REQUIRED WORK: Begin with the line below holding "(633, 62): 8.11" and go on through the line holding "Look at (89, 136)", duplicating each line exactly and leaving out pictures.

MATERIAL TO PROCESS:
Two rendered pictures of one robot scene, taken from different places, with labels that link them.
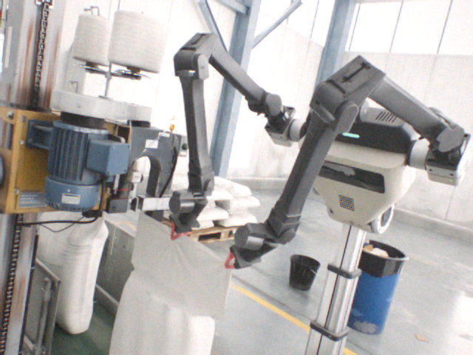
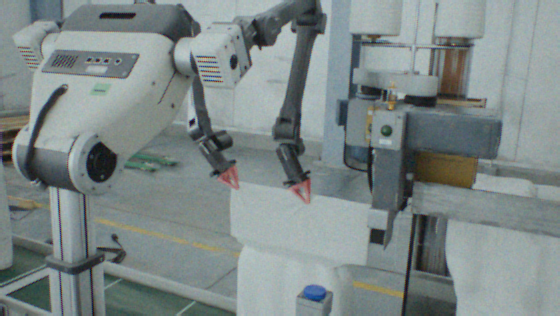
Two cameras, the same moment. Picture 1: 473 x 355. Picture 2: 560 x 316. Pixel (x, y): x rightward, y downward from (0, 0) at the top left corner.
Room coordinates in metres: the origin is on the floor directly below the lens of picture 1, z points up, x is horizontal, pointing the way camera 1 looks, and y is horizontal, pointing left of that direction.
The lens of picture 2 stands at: (2.71, -0.32, 1.47)
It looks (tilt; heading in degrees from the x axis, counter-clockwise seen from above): 13 degrees down; 164
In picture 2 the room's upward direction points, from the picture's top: 3 degrees clockwise
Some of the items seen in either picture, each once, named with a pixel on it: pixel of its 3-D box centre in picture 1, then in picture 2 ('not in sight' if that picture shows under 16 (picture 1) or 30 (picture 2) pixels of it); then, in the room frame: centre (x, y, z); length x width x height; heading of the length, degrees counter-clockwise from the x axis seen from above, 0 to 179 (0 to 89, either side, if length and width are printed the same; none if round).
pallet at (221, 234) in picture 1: (201, 224); not in sight; (4.75, 0.30, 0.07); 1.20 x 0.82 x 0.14; 142
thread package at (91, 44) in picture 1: (95, 40); (461, 11); (1.42, 0.58, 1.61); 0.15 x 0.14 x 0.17; 50
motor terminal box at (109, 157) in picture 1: (108, 160); (346, 115); (1.11, 0.37, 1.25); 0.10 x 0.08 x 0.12; 165
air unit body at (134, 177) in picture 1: (134, 181); not in sight; (1.40, 0.36, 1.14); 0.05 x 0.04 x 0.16; 140
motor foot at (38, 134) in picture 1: (54, 137); not in sight; (1.16, 0.56, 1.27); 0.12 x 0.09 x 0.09; 140
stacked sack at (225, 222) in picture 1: (231, 217); not in sight; (4.86, -0.06, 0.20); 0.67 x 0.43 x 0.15; 140
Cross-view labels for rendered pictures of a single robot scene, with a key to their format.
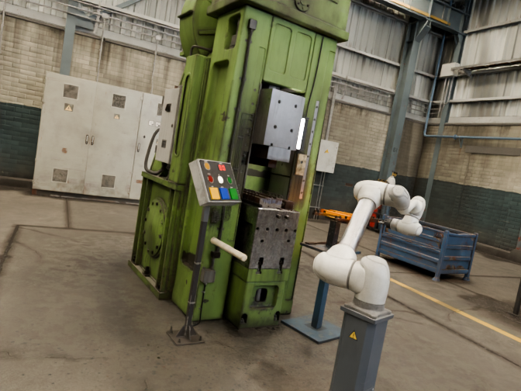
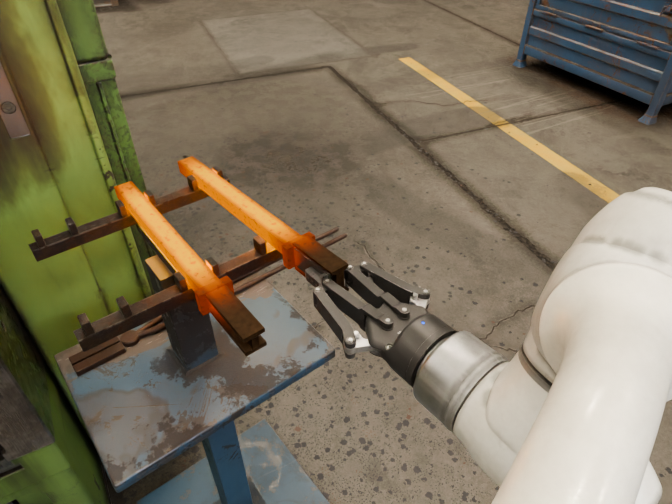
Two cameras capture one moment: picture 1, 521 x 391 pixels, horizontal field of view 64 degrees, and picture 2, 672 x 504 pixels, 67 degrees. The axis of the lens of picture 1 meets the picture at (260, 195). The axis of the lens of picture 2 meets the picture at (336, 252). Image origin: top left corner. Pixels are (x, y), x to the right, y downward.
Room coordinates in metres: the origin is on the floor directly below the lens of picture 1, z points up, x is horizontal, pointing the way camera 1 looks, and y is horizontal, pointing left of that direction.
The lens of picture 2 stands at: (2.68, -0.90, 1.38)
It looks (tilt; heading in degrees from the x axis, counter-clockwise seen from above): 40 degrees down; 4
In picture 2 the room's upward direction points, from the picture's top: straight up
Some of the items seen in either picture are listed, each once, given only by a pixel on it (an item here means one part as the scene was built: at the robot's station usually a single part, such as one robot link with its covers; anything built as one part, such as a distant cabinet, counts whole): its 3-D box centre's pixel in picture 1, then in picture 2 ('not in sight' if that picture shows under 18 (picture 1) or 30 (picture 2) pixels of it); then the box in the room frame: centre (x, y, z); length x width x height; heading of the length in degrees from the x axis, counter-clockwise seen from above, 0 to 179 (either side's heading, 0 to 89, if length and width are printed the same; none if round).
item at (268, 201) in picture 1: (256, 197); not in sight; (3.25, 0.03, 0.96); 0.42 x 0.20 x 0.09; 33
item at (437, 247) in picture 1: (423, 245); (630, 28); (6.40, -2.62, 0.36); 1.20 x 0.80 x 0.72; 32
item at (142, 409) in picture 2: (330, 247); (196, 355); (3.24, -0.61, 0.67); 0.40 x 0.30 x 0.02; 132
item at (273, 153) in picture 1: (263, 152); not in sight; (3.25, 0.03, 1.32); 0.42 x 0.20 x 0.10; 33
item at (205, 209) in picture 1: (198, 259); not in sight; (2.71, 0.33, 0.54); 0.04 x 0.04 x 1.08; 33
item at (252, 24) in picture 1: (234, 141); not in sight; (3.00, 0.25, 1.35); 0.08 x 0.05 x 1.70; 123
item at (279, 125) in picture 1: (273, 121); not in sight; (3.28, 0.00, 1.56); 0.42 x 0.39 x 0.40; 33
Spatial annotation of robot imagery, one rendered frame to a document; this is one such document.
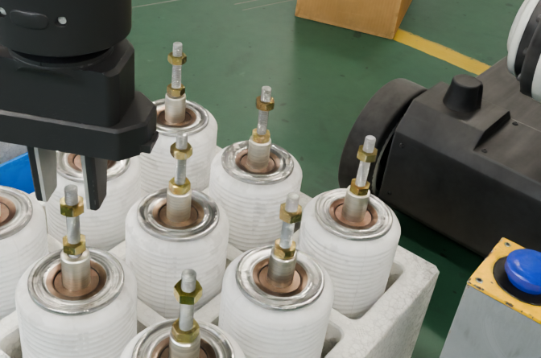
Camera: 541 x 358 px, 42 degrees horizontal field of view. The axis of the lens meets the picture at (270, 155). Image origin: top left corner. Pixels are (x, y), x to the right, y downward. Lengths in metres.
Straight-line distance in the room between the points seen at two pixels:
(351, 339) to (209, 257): 0.15
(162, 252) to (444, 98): 0.51
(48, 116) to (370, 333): 0.36
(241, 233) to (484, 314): 0.28
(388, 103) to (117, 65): 0.61
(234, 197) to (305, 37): 0.94
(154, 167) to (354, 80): 0.75
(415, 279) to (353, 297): 0.08
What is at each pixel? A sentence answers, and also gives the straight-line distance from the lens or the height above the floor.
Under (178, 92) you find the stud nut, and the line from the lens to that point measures 0.77.
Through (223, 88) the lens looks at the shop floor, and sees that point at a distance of 1.37.
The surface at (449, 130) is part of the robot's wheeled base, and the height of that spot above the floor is 0.20.
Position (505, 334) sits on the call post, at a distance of 0.57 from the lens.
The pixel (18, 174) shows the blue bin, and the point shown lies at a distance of 0.98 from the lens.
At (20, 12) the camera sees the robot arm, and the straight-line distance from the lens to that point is 0.43.
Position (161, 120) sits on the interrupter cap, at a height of 0.25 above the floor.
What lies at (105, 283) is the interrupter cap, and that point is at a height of 0.25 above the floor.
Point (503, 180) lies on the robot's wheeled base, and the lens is 0.94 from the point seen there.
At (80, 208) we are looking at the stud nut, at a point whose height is 0.33.
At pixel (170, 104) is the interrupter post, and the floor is 0.27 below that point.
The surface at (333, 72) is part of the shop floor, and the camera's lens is 1.48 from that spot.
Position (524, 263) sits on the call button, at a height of 0.33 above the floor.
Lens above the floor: 0.68
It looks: 34 degrees down
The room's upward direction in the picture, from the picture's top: 8 degrees clockwise
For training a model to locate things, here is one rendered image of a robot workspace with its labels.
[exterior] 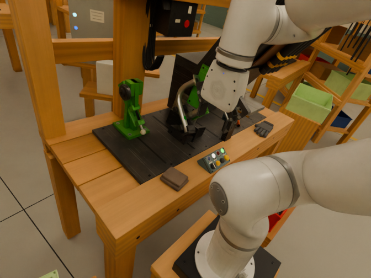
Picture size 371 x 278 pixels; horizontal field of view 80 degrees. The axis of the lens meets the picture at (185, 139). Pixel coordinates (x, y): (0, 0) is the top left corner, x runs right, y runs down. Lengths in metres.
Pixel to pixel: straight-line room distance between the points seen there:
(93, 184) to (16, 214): 1.18
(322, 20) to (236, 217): 0.33
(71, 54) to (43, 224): 1.26
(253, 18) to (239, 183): 0.31
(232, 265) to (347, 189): 0.43
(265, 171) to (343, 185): 0.15
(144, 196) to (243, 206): 0.53
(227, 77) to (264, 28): 0.12
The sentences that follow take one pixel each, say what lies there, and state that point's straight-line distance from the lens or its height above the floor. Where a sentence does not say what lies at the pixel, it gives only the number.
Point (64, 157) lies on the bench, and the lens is 1.07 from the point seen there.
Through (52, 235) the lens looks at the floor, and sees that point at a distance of 1.89.
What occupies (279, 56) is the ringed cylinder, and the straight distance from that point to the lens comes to 1.14.
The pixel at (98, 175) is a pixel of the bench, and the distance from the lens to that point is 0.97.
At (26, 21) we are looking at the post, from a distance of 0.97.
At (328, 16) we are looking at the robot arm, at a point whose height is 1.59.
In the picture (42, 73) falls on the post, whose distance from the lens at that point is 1.03.
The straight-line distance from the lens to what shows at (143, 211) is 0.84.
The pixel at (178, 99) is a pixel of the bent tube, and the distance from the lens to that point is 1.16.
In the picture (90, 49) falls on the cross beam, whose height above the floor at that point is 1.24.
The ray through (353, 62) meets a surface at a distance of 3.58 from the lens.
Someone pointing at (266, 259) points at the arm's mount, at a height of 0.92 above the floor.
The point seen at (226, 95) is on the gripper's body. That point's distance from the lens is 0.53.
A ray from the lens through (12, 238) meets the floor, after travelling 1.96.
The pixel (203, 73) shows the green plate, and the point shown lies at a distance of 1.12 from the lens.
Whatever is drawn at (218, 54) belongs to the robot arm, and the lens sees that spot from 0.52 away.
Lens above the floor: 1.59
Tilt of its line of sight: 36 degrees down
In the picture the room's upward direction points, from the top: 14 degrees clockwise
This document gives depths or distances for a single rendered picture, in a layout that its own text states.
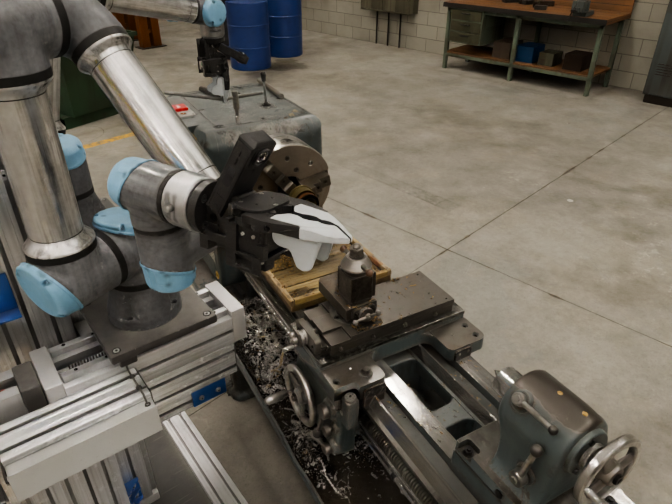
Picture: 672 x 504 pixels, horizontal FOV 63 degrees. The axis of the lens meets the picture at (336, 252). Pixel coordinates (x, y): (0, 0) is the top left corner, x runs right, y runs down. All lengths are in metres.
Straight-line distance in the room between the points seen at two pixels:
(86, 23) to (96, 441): 0.72
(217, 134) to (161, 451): 1.16
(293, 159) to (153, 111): 1.00
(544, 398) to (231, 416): 1.72
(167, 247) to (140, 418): 0.45
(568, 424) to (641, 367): 2.07
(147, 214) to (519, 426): 0.74
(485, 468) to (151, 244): 0.79
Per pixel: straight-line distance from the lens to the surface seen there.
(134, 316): 1.18
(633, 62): 8.11
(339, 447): 1.54
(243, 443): 2.45
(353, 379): 1.38
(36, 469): 1.15
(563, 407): 1.08
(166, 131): 0.91
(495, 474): 1.21
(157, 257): 0.80
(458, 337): 1.54
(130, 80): 0.93
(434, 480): 1.28
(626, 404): 2.88
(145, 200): 0.75
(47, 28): 0.93
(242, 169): 0.64
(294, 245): 0.63
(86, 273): 1.04
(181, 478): 2.13
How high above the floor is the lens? 1.88
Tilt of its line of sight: 32 degrees down
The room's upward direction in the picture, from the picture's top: straight up
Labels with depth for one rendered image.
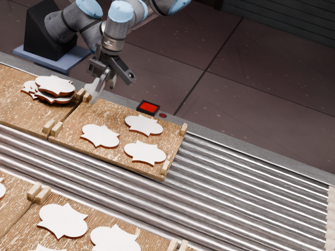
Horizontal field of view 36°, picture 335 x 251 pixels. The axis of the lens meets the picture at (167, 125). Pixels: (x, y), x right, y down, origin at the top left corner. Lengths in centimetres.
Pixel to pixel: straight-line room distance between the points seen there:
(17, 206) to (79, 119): 51
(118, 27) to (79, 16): 65
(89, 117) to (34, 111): 20
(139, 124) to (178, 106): 217
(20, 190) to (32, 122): 35
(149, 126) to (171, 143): 11
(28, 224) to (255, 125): 292
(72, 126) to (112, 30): 38
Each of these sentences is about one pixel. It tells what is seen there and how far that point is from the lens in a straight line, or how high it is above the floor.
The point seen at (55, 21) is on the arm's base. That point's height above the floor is 104.
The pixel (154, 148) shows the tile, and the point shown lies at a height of 95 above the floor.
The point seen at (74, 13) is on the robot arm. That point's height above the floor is 110.
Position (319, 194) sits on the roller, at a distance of 191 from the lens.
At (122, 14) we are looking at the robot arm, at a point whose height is 136.
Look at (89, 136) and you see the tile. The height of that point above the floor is 95.
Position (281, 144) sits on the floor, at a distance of 400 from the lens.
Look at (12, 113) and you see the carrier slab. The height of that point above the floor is 94.
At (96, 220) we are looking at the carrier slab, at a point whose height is 94.
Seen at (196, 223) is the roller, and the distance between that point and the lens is 156.
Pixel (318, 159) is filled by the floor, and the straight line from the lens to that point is 402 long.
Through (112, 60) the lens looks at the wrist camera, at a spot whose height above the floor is 120.
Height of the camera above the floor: 193
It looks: 31 degrees down
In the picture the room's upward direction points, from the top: 15 degrees clockwise
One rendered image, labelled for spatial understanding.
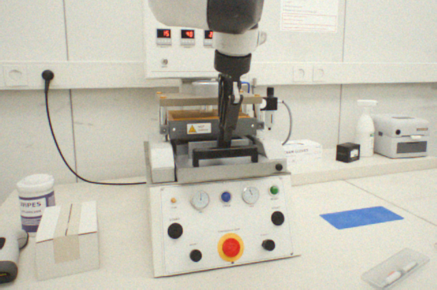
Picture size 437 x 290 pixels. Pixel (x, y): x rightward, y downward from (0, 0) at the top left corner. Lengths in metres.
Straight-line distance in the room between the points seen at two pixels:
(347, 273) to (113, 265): 0.51
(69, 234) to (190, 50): 0.61
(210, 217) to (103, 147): 0.73
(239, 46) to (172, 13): 0.14
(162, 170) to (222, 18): 0.39
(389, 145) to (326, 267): 0.88
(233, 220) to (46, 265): 0.40
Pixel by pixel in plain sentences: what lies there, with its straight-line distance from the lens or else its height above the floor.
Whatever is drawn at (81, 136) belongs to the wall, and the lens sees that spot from 1.41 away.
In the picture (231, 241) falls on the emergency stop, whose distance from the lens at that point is 0.79.
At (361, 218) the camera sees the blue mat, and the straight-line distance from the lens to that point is 1.10.
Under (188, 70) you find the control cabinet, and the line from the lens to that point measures 1.08.
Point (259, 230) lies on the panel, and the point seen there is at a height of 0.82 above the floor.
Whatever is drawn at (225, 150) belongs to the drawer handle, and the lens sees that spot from 0.76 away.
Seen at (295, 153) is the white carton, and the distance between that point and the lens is 1.40.
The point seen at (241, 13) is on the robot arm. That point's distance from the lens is 0.53.
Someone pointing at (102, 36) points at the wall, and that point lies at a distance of 1.39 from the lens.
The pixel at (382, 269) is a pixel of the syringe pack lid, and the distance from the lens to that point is 0.83.
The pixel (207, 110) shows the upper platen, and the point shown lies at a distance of 0.94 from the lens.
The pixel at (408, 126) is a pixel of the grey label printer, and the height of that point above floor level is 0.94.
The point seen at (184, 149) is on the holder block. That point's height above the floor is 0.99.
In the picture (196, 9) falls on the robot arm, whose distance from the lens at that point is 0.55.
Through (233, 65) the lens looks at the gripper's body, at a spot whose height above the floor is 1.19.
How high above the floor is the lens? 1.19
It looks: 9 degrees down
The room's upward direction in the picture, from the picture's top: straight up
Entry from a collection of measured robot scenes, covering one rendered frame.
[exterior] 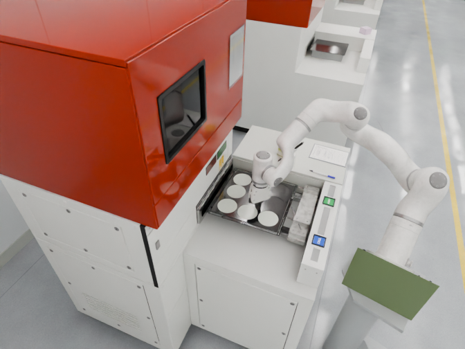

SOLUTION FOR THIS PROBLEM:
(633, 62): 8.11
(339, 447): 1.54
(243, 443): 2.45
(353, 379): 1.38
(36, 469): 1.15
(563, 407): 1.08
(166, 131): 0.91
(495, 474): 1.21
(157, 257): 0.80
(458, 337): 1.54
(130, 80): 0.93
(434, 480): 1.28
(626, 404): 2.88
(145, 200): 0.75
(47, 28): 0.93
(242, 169): 0.64
(294, 245): 0.63
(86, 273): 1.04
(181, 478): 2.13
How high above the floor is the lens? 1.88
Tilt of its line of sight: 32 degrees down
The room's upward direction in the picture, from the picture's top: straight up
Labels with depth for one rendered image.
Horizontal field of view 36°, picture 335 x 251 pixels. The axis of the lens meets the picture at (167, 125). Pixels: (x, y), x right, y down, origin at the top left corner. Lengths in centimetres.
Pixel to pixel: straight-line room distance between the points seen there:
(17, 206) to (79, 119): 51
(118, 27) to (79, 16): 65
(89, 117) to (34, 111): 20
(139, 124) to (178, 106): 217
(20, 190) to (32, 122): 35
(149, 126) to (171, 143): 11
(28, 224) to (255, 125): 292
(72, 126) to (112, 30): 38
Each of these sentences is about one pixel. It tells what is seen there and how far that point is from the lens in a straight line, or how high it is above the floor.
The point seen at (55, 21) is on the arm's base. That point's height above the floor is 104.
The pixel (154, 148) shows the tile, and the point shown lies at a height of 95 above the floor.
The point seen at (74, 13) is on the robot arm. That point's height above the floor is 110.
Position (319, 194) sits on the roller, at a distance of 191 from the lens.
At (122, 14) we are looking at the robot arm, at a point whose height is 136.
Look at (89, 136) and you see the tile. The height of that point above the floor is 95.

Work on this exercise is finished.